Directions
Would you reproduce exactly the lines below from the one holding "An item from" through the one holding "A 601 x 492", inclusive, and no others?

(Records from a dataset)
========================================================================

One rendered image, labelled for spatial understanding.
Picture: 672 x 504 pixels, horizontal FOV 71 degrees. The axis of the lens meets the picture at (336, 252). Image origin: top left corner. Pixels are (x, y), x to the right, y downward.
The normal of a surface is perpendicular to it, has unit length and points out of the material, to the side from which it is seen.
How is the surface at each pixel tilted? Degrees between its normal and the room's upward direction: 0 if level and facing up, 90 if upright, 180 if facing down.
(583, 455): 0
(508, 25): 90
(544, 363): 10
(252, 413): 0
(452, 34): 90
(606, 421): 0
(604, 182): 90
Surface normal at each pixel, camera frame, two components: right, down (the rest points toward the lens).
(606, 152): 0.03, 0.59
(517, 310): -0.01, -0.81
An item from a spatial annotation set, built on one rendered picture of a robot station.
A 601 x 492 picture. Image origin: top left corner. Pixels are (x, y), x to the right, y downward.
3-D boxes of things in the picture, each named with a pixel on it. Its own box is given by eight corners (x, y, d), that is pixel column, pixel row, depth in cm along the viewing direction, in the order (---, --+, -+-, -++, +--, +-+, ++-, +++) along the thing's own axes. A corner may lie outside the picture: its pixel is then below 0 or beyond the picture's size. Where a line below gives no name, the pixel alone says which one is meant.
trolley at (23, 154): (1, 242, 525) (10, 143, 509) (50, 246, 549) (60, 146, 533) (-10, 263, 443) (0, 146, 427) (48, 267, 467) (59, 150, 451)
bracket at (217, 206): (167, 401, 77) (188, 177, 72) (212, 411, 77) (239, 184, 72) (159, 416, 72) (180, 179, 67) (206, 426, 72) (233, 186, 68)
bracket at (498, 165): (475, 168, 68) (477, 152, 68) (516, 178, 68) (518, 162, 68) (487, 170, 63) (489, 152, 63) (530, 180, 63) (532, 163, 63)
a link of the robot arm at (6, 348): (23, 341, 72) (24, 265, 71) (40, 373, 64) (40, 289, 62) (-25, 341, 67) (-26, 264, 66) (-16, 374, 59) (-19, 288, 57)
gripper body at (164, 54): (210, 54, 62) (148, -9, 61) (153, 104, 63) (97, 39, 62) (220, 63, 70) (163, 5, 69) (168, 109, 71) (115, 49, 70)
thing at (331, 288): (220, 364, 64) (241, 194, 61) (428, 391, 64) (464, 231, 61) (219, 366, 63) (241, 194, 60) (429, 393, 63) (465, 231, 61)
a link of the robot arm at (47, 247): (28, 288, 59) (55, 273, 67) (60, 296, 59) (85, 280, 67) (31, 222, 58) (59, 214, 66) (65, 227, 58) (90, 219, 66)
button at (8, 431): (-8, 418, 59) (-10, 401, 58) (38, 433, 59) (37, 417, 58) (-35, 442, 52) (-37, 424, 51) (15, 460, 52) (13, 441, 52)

========================================================================

Result below
An item from a spatial annotation set, built on one rendered picture of a robot station.
A 601 x 492 picture. Image origin: top left corner. Pixels are (x, y), x to the right, y downward.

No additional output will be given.